## EXERCISE BRIEF
Copy each line of the records below that mentions the word "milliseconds".

## DATA TO EXAMINE
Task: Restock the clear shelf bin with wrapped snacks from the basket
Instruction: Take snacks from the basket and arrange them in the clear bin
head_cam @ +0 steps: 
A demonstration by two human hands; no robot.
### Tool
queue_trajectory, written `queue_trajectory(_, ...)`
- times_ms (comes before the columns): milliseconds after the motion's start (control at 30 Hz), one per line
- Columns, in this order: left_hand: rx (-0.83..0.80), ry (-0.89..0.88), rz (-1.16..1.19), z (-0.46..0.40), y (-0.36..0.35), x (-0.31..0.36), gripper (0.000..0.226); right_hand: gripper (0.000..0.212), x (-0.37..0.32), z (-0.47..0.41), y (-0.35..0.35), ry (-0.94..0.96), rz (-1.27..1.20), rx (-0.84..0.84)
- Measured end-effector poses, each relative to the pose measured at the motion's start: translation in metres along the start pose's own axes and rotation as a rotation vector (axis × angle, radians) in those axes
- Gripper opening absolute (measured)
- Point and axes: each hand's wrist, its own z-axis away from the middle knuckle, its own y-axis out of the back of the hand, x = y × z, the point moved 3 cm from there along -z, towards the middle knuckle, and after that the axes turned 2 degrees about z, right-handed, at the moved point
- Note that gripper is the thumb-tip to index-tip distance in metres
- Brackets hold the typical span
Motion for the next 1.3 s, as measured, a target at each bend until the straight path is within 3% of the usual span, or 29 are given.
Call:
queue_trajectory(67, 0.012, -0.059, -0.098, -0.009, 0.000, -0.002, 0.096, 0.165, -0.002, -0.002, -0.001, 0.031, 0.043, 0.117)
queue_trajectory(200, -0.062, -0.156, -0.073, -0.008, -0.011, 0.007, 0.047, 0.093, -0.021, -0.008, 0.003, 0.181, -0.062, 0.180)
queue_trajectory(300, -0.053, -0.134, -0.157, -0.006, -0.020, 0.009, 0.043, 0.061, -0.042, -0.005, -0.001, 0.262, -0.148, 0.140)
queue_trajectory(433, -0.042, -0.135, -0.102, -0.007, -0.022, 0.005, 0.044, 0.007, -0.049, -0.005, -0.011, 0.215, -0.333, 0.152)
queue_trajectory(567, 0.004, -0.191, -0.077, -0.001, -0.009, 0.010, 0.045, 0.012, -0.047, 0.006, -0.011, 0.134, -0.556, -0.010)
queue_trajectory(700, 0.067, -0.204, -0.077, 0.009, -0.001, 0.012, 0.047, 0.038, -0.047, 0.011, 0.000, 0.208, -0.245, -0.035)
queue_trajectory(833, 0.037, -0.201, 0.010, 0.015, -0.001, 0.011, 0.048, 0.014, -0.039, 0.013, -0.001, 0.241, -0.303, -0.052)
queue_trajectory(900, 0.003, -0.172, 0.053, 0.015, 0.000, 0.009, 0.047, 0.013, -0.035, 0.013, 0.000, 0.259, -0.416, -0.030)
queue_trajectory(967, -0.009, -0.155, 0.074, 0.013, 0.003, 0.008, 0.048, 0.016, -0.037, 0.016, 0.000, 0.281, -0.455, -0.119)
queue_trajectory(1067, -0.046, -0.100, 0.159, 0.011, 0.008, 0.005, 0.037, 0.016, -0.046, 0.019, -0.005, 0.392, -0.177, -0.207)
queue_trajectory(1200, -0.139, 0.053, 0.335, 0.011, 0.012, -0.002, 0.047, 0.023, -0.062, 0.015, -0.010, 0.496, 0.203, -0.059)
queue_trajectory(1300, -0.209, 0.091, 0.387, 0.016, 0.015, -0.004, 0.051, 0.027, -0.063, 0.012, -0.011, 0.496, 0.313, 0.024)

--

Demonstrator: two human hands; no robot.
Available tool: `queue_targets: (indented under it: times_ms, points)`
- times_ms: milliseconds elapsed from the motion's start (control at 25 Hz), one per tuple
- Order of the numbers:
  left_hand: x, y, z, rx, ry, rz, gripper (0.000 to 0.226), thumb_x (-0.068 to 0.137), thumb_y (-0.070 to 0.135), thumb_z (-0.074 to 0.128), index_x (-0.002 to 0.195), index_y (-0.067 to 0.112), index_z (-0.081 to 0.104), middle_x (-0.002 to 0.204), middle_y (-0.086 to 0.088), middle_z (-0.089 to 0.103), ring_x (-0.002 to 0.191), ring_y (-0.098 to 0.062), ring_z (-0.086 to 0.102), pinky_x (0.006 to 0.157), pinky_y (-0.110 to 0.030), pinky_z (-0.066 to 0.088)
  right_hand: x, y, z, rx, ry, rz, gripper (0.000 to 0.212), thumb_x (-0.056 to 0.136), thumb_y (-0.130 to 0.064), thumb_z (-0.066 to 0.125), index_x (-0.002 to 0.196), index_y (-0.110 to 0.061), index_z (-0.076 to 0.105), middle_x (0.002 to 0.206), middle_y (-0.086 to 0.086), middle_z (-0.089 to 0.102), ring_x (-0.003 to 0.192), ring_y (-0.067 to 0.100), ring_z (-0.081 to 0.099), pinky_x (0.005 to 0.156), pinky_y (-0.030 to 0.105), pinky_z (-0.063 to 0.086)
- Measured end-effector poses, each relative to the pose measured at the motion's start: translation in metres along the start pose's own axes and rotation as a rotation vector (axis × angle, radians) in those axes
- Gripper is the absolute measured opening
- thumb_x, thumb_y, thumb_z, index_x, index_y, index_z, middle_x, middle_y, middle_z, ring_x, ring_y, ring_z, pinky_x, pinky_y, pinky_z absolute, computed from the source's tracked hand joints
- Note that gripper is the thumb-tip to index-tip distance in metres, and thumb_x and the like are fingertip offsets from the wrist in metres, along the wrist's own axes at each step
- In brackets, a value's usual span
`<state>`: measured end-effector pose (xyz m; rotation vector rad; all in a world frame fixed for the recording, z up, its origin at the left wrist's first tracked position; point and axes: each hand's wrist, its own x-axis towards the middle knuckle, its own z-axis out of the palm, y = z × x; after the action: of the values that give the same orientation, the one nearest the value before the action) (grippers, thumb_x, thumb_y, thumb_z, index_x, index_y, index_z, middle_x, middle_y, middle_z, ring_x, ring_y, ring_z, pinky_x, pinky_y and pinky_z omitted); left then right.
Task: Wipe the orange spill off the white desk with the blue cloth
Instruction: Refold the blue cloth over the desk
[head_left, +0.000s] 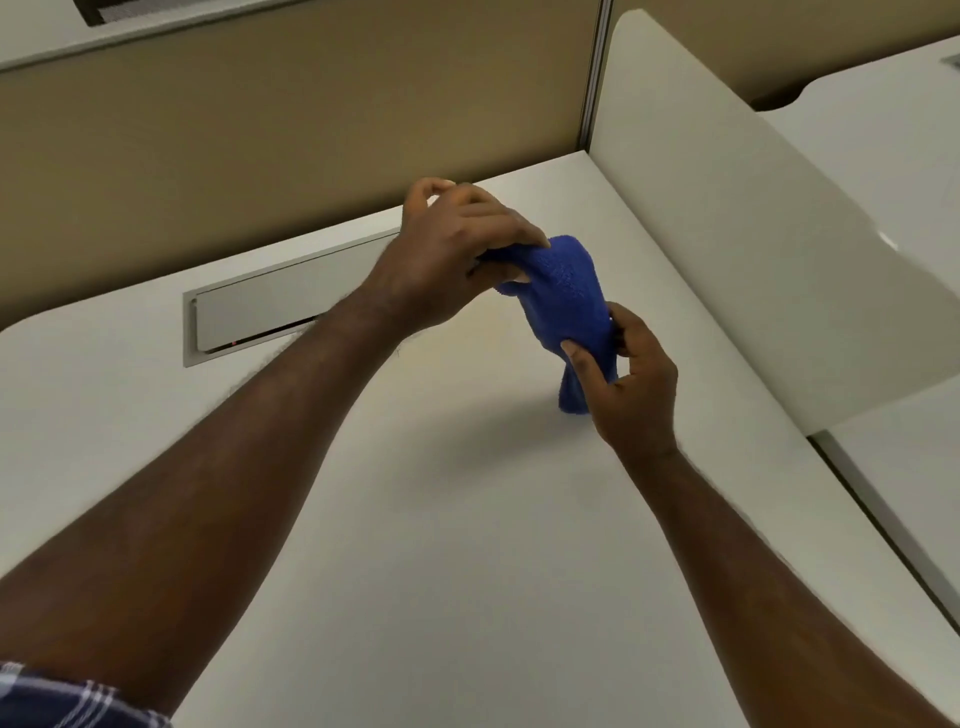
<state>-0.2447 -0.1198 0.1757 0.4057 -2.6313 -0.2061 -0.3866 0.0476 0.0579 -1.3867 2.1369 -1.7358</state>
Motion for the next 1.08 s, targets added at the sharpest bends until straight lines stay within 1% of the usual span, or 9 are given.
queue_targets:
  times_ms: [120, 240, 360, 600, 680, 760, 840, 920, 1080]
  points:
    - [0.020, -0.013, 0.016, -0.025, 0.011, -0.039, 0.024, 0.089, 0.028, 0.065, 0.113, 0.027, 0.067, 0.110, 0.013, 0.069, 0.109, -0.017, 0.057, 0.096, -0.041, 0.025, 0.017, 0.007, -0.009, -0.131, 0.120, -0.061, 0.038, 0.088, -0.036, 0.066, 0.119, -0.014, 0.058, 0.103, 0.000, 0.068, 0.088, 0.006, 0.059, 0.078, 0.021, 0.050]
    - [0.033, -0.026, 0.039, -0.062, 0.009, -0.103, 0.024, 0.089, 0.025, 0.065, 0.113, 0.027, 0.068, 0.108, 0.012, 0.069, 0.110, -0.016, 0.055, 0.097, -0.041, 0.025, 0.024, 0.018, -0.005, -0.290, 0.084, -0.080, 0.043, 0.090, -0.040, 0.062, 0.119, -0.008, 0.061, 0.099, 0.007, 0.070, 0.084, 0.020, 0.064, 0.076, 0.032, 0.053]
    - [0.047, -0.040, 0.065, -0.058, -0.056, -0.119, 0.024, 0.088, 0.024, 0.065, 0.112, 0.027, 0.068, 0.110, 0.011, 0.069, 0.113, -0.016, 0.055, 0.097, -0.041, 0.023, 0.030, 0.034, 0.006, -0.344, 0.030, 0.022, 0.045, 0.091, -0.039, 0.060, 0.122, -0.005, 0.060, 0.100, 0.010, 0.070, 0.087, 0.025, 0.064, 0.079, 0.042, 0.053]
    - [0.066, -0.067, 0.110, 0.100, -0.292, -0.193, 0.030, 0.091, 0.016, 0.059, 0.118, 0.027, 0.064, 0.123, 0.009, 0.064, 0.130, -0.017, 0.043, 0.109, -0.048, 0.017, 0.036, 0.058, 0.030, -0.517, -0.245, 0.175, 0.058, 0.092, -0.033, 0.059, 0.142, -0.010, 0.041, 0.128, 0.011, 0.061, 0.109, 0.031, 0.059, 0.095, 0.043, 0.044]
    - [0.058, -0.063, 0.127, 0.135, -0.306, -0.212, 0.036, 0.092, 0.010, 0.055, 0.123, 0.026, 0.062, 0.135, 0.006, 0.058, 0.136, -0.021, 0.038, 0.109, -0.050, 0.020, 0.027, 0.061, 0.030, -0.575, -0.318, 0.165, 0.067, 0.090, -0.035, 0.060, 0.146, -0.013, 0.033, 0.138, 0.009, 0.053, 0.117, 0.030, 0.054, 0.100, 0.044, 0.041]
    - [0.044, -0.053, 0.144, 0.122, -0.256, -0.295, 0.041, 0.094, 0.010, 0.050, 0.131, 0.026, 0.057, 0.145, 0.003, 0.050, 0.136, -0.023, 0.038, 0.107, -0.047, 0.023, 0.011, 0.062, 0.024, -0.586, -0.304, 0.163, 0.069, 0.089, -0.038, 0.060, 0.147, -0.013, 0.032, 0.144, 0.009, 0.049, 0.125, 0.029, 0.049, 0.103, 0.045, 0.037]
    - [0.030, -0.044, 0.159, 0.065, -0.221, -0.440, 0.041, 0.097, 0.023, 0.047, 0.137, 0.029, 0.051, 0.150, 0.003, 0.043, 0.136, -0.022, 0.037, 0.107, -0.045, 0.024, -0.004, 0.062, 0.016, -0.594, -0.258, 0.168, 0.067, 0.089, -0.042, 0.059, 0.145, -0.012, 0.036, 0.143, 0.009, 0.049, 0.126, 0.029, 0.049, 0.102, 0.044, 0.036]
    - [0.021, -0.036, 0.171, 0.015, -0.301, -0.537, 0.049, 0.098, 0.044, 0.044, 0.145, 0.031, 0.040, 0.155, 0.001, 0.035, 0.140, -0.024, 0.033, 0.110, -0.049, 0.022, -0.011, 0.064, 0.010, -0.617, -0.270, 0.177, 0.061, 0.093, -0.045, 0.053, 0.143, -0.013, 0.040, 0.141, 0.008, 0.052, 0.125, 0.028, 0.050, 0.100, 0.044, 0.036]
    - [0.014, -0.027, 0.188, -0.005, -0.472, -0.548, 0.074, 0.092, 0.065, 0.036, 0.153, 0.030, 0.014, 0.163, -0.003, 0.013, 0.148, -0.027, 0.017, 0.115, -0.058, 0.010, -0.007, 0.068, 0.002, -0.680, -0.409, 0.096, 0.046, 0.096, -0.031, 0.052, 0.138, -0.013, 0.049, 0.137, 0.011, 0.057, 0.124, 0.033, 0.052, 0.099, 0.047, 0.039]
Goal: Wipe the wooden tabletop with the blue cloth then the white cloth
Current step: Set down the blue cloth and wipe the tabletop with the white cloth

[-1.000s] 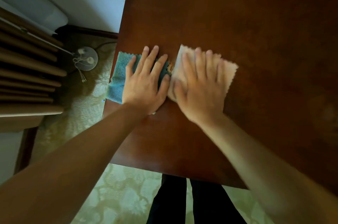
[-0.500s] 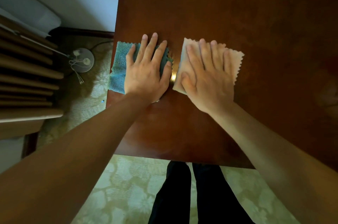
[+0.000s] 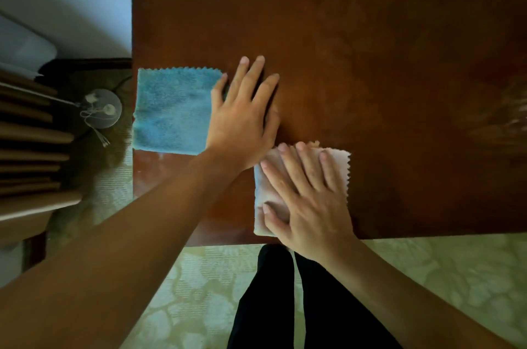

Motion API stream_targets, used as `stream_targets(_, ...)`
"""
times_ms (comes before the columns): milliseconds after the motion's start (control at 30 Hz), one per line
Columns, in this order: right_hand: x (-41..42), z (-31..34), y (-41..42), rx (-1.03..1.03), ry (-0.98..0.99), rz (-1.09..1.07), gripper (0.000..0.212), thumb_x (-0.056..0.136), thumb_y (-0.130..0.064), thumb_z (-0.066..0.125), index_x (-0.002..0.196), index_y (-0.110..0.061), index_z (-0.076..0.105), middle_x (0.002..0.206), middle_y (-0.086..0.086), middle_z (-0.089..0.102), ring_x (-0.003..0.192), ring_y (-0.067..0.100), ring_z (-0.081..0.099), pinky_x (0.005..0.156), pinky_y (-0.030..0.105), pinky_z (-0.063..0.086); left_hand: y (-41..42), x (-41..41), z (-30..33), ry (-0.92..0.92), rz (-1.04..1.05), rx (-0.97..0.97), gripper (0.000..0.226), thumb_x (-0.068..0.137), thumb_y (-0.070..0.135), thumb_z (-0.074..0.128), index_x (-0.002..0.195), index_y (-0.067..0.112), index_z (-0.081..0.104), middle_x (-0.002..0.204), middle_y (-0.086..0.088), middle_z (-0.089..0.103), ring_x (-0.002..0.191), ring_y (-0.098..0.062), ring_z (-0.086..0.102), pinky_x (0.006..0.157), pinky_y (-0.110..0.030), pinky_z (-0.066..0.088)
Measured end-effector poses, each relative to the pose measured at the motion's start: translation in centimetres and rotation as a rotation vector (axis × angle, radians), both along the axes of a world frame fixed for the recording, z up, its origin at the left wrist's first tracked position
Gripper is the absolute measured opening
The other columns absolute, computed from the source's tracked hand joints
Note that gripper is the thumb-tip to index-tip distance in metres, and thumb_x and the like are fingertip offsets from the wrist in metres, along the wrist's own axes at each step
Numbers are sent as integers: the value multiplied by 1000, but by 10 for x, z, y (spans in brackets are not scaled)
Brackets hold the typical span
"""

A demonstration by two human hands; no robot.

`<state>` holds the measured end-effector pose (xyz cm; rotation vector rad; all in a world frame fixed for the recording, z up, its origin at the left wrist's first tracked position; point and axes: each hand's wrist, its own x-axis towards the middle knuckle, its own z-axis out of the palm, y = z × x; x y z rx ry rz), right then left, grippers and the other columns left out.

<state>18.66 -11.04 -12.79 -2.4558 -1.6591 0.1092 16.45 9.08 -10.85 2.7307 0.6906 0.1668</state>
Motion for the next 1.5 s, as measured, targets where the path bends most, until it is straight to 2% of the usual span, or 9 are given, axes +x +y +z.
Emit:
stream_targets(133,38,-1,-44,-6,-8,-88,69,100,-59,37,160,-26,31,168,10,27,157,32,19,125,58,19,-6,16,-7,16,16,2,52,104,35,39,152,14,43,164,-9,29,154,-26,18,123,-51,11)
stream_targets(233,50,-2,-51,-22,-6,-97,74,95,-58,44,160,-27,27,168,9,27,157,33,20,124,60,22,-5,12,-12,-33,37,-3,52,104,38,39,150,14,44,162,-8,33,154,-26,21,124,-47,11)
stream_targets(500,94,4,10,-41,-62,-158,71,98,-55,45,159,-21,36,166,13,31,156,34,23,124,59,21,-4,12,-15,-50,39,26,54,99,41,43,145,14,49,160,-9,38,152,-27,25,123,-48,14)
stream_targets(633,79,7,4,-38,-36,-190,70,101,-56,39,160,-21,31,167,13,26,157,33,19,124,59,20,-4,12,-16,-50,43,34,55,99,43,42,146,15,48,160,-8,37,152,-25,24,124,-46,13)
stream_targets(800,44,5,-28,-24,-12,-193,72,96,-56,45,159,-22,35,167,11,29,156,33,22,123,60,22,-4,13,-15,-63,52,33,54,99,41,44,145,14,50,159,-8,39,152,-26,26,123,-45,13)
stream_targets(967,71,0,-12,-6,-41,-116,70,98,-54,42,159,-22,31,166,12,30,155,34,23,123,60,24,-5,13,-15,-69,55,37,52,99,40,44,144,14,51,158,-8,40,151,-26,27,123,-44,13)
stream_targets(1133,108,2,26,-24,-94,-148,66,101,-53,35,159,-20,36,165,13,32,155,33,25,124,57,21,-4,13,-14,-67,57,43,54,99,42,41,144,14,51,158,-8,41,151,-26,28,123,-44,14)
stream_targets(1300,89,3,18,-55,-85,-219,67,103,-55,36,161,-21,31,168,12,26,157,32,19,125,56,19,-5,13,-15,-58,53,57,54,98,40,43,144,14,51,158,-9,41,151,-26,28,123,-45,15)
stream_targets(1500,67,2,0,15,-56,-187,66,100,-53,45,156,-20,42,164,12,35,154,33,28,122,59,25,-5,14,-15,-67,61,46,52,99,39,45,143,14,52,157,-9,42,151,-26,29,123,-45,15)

## ANSWER TO THIS PROBLEM
- times_ms (comes before the columns): milliseconds after the motion's start (control at 30 Hz), one per line
- times_ms: milliseconds elapsed from the motion's start (control at 25 Hz), one per tuple
times_ms (comes before the columns): milliseconds after the motion's start (control at 30 Hz), one per line

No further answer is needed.